Bertei signed with Chrysalis Records in 1985 and recorded the song "When It's Over", produced by David Gamson and Fred Maher of Scritti Politti and John Potoker, with Green Gartside providing guest vocals. The concept for the music video was a performance in a women's prison. During this period she joined Jellybean Benitez for his LP Just Visiting This Planet, co-writing several songs and singing lead on the international pop hit "Just a Mirage" in 1988. She performed the song with Jellybean on the UK's Top of the Pops that year. Her debut solo album, Little Lives, was released in 1988 and included the anti-apartheid anthem "Little Lives, Big Love".

Bertei continued to work as a backing vocalist, most notably for Tears for Fears' Sowing the Seeds of Love tour in 1990 where she also sang backing vocals for the opening act, Blondie's Deborah Harry.
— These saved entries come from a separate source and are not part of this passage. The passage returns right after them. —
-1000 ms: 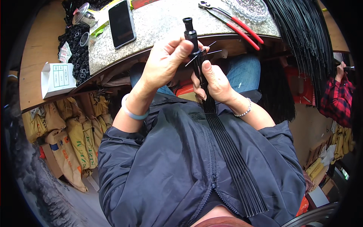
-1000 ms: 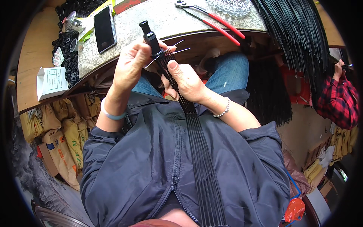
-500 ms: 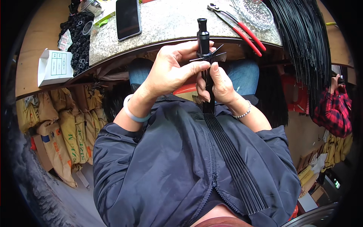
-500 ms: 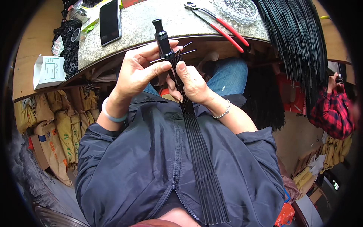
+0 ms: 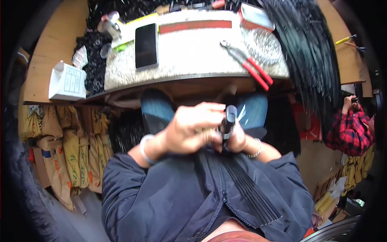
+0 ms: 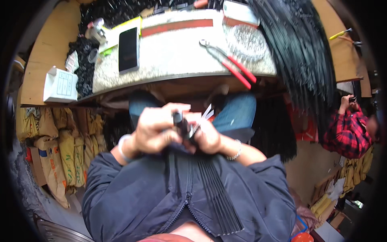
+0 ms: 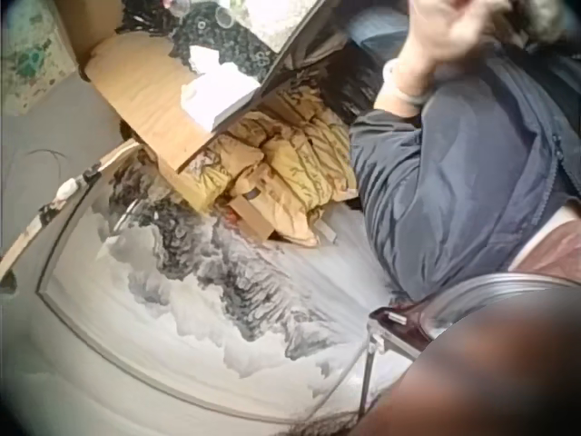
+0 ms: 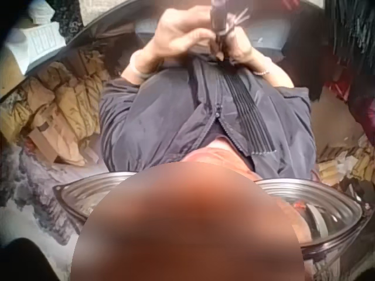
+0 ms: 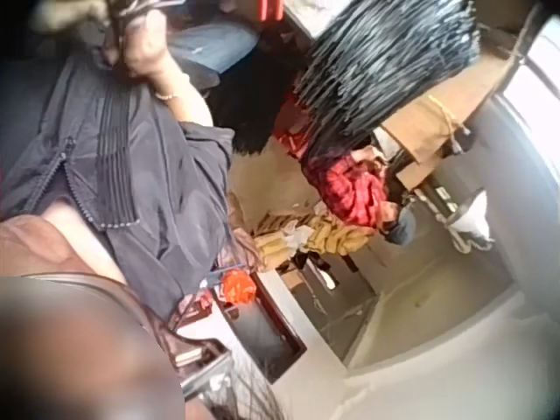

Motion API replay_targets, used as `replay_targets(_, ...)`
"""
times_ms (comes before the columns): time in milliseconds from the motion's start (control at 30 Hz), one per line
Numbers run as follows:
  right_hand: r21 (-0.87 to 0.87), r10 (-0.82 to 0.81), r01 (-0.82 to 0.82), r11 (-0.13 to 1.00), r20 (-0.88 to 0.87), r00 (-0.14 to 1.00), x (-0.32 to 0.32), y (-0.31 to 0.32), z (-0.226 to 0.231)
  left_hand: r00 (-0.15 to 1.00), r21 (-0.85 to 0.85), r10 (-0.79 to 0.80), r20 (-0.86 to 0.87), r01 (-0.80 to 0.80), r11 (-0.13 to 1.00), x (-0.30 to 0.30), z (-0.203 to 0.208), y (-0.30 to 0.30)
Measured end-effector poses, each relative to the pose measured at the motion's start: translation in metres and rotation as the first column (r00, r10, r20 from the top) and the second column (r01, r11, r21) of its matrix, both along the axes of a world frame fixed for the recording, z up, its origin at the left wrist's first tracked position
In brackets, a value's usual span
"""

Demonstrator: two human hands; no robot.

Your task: Assembling bundles of black cables into plastic connector housings.

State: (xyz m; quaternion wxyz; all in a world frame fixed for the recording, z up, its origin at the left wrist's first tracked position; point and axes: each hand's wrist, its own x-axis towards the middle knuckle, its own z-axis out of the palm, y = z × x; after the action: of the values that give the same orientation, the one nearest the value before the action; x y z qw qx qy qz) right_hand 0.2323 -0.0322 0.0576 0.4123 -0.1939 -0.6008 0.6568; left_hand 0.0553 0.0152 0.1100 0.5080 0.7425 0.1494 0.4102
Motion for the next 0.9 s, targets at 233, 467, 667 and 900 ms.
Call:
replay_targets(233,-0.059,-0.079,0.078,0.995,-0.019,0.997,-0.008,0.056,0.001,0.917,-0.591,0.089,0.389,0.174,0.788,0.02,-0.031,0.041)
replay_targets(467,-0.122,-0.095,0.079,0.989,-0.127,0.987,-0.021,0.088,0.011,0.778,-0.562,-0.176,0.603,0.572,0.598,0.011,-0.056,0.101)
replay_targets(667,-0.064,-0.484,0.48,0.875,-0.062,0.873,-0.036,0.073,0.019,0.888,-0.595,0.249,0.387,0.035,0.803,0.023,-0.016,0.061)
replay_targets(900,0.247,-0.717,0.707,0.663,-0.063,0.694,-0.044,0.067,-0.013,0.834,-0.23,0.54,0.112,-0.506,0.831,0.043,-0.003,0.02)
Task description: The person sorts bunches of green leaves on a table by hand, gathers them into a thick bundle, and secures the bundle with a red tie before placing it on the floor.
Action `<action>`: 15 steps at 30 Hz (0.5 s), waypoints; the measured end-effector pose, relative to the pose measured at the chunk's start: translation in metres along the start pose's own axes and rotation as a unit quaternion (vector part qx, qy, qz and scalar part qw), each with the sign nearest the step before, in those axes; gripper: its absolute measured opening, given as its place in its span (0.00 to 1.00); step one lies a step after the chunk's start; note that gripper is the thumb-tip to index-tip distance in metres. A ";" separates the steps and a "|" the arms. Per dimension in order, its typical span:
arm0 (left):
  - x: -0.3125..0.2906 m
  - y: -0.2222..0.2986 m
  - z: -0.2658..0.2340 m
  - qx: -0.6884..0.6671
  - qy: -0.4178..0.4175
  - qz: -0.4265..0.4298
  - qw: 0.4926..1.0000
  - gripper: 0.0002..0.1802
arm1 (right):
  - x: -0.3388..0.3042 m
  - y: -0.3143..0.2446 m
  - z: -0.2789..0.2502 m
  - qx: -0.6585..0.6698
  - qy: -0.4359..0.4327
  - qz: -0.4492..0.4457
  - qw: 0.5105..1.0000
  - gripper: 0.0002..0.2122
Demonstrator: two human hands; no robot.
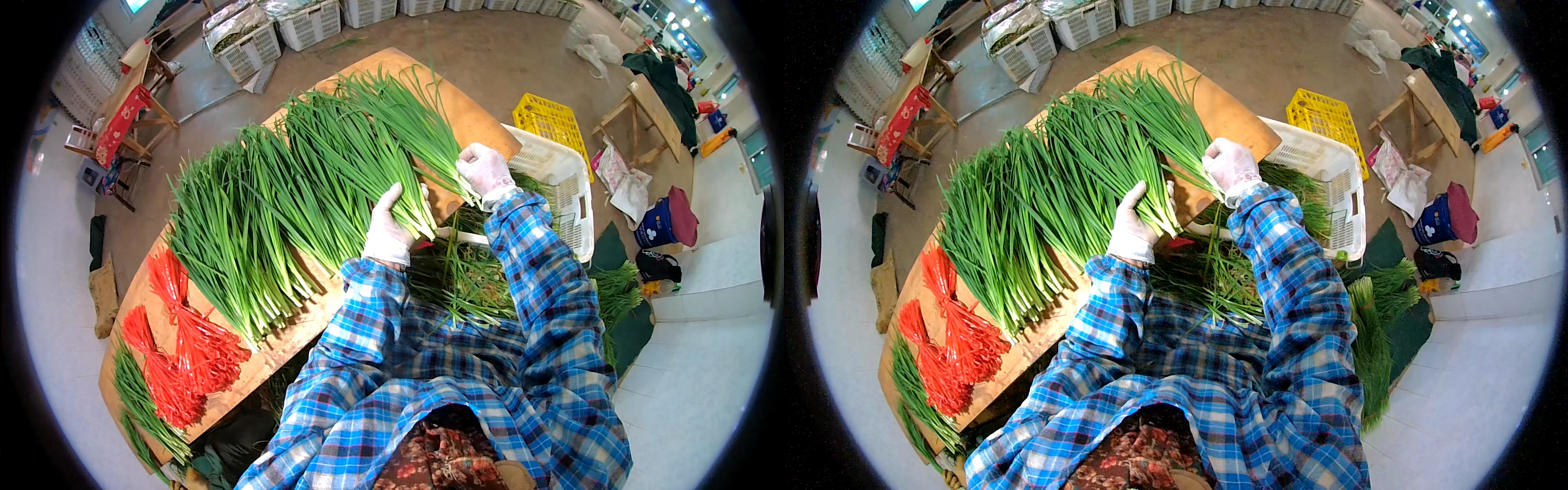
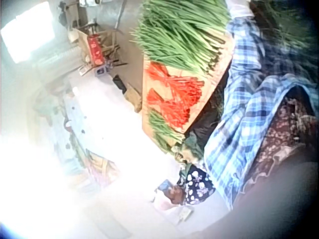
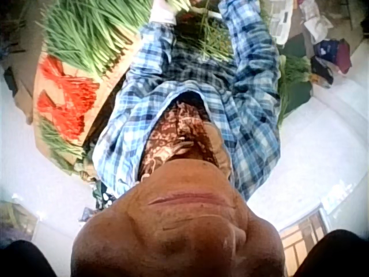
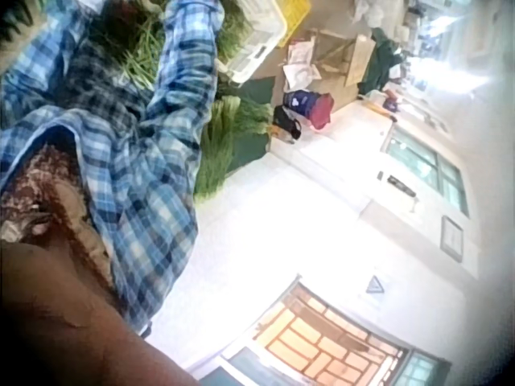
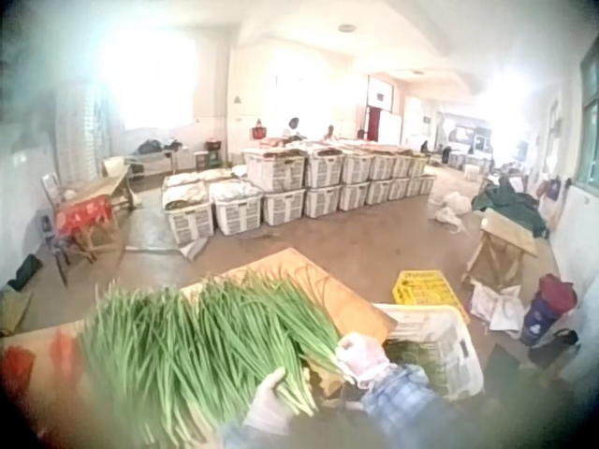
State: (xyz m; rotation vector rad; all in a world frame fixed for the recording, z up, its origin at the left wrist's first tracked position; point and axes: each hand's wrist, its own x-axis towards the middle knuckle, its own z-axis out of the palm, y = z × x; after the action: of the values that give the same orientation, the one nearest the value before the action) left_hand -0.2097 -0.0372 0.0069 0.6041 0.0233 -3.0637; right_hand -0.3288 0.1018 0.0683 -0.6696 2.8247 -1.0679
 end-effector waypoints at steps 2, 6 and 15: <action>0.001 0.000 0.000 0.004 -0.006 -0.003 1.000 0.19 | -0.005 -0.005 0.005 -0.069 0.008 -0.012 0.997 0.04; 0.000 -0.001 0.002 0.009 -0.015 -0.003 1.000 0.20 | -0.016 0.004 0.026 -0.129 0.081 -0.170 0.974 0.05; -0.005 0.000 0.008 -0.021 -0.018 -0.013 1.000 0.17 | -0.008 -0.012 0.052 -0.334 0.000 -0.144 0.931 0.03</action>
State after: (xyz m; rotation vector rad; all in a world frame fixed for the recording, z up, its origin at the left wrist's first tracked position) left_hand -0.2084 -0.0375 0.0163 0.5494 0.0963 -3.0893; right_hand -0.3072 0.0648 0.0355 -1.1469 3.1377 -0.0672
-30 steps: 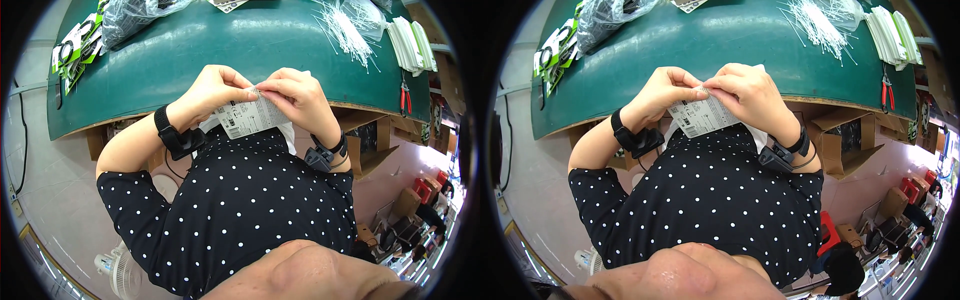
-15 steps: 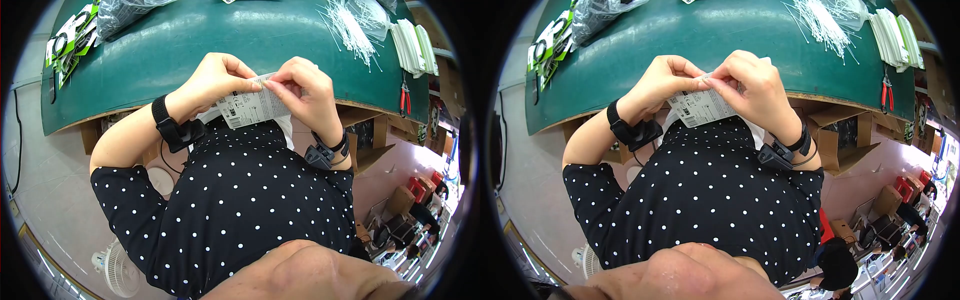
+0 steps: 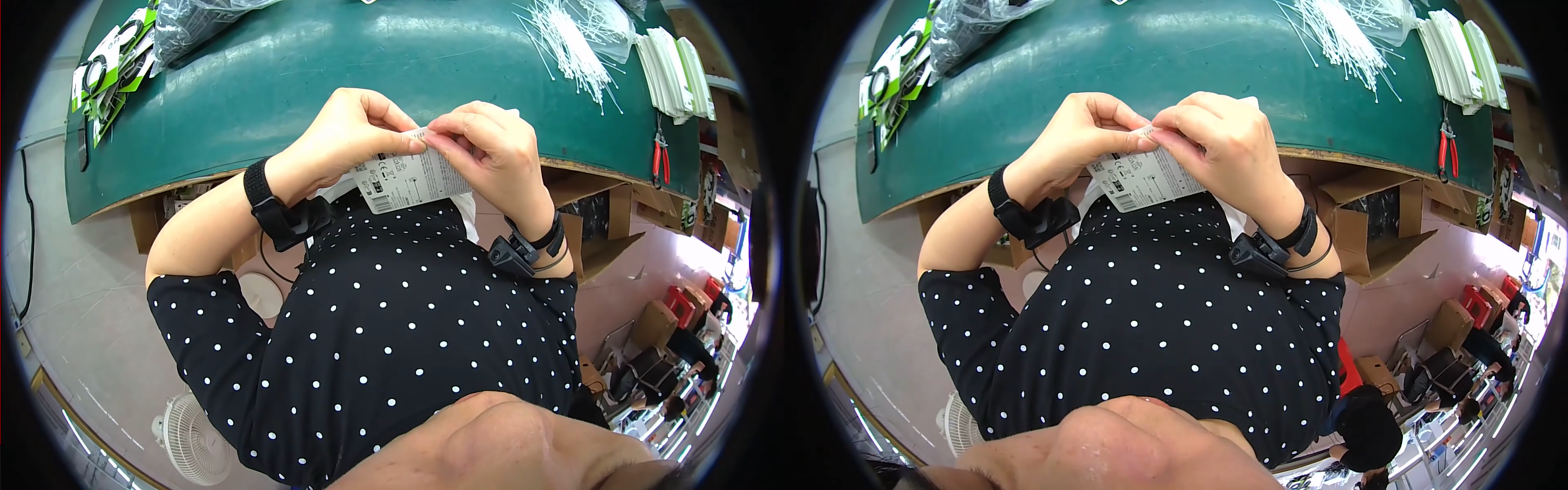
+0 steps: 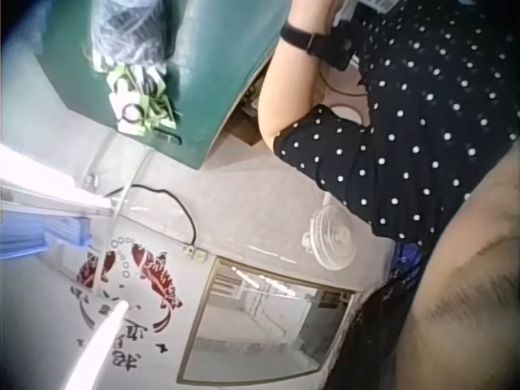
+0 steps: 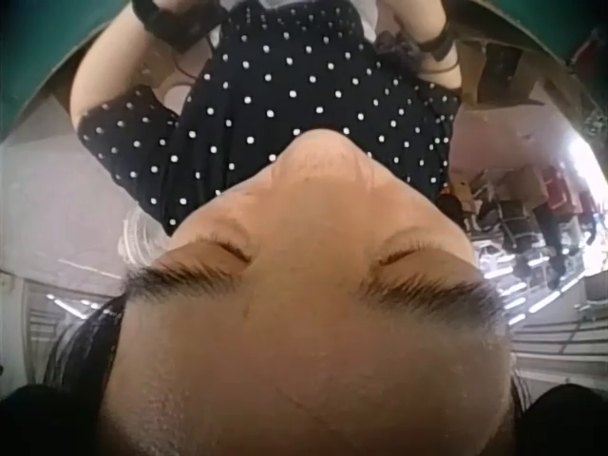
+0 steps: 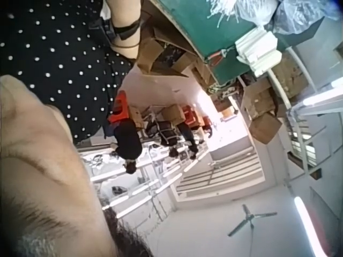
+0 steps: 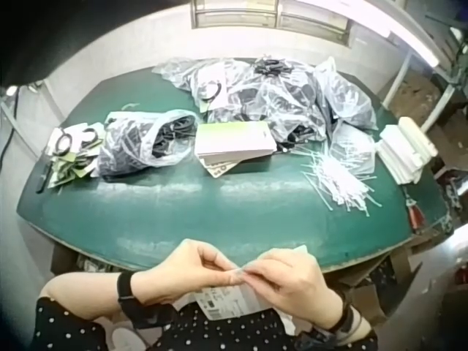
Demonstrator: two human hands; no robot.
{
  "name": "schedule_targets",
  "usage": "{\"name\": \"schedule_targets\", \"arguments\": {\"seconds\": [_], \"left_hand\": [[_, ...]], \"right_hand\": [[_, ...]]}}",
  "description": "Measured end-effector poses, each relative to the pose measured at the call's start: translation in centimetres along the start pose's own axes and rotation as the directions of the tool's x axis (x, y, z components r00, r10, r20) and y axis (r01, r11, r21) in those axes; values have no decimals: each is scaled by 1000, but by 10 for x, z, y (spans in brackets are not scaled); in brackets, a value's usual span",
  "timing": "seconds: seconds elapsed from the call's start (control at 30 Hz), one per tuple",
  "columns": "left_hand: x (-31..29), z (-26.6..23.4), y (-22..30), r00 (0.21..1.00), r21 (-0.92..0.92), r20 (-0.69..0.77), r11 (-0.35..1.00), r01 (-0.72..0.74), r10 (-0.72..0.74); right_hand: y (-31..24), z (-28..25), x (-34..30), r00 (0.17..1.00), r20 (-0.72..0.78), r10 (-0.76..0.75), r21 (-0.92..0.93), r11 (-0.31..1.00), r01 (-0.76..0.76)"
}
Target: The person secures a cable to a cardboard backing using a zip tie, then removes it and secures a second cable with another zip tie.
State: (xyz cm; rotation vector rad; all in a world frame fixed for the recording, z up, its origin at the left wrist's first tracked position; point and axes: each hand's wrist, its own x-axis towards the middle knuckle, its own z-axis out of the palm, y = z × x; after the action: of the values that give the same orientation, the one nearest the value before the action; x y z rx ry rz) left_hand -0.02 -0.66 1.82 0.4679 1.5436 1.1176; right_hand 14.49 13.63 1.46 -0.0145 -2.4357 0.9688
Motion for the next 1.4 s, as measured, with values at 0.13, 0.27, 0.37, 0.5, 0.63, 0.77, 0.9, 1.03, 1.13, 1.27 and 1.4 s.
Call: {"name": "schedule_targets", "arguments": {"seconds": [0.13, 0.27, 0.37, 0.5, 0.63, 0.77, 0.9, 1.03, 1.13, 1.27, 1.4], "left_hand": [[-1, -1, -4, 999, 10, 22, 999, 34, -34], [-1, -1, -5, 995, 11, 56, 997, 78, -79], [-3, 1, -5, 994, 10, 74, 997, 79, -79], [-6, 4, -6, 989, -3, 105, 995, 103, -102], [-5, 2, -10, 979, -25, 174, 993, 112, -106], [-3, -3, -14, 966, -74, 209, 982, 171, -152], [-2, -4, -15, 958, -92, 241, 979, 182, -155], [-2, -5, -18, 960, -108, 247, 981, 160, -129], [-3, -4, -19, 963, -99, 241, 984, 145, -118], [-8, 0, -16, 978, -32, 178, 993, 117, -110], [-8, 1, -17, 985, -14, 153, 996, 85, -82]], "right_hand": [[2, -4, -4, 997, 58, -47, 49, 998, 45], [0, -9, -5, 989, 137, -54, 82, 996, 43], [-4, -12, -3, 983, 168, -78, 31, 997, 73], [-4, -11, 0, 975, 163, -148, -77, 984, 162], [-6, -11, -2, 947, 232, -221, -28, 972, 233], [-1, -8, -8, 937, 233, -260, -79, 955, 285], [2, -9, -10, 923, 238, -302, -89, 940, 330], [3, -8, -12, 922, 251, -293, -68, 945, 319], [3, -7, -13, 923, 250, -292, -49, 948, 313], [2, -7, -11, 918, 258, -300, -14, 949, 314], [6, -7, -10, 923, 256, -287, 57, 958, 282]]}}
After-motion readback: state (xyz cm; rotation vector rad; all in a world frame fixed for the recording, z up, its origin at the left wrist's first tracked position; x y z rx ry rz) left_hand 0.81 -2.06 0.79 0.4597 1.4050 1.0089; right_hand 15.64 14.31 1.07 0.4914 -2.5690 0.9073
After a brief stint touring with Sophie B. Hawkins as a backing singer, she moved to Los Angeles in 1993 and took a long hiatus from music to write and study directing. Since then her only musical outing has been with The Anubian Lights as lead singer in 2005 and Phantascope, a CD of co-produced and co-written songs on Nona Hendryx's label Rhythmbank.

== Directing and film ==

Striking a punk-waif look and attitude, Bertei was heavily involved in the underground film scene of the time, collaborating and appearing in No Wave films by the Irish filmmaker Vivienne Dick, Scott and Beth B, and in the feminist sci-fi film Born in Flames, directed by Lizzie Borden.

In the 1990s, Bertei directed several period pieces for the Showtime series Women: Stories of Passion, and a soft-core comedy feature for Playboy, Secrets of a Chambermaid, which she directed in super-16 mm with an ensemble cast (featuring Mary Woronov of Warhol/Chelsea Girls fame) and a minuscule budget in seven days. Bertei directed a 35 mm teaser for her original screenplay The Ballad of Johnny Jane.

== Writing ==

Bertei has been awarded a writing fellowship at the Albert and Elaine Borchard Foundation fellowship for the Tomales Bay Workshops, specifically to work with Dorothy Allison in 2010.

Bertei has worked as a U.S. contributing editor-at-large for the Caribbean arts and culture magazine 6 Carlos. Bertei launched a website in 2011 and based on writing featured there, has been approached to pen her memoirs. She also blogs for the Huffington Post.

Bertei has written four books. Published in 2013, Bertei’s first book is Peter and the Wolves about her friendship with musician Peter Laughner and their journey through the 1970’s underground punk scene. The book was rereleased in 2021. Bertei’s second book, Why Labelle Matters, is about the cultural and musical progress achieved by Patti LaBelle and the Blue Belles in the 1960’s. Her memoir titled Twist: Tales of a Queer Girlhood was published in March 2023 by ZE Books. In February 2025, her book examining Sinead O'Connor's album Universal Mother was published by Bloomsbury in the 33 1/3 RPM series.

Her next book No New York:A Memoir of No Wave and the Women Who Shaped the Scene will be released in early 2026 by Beacon Press in the US and Faber & Faber in the UK.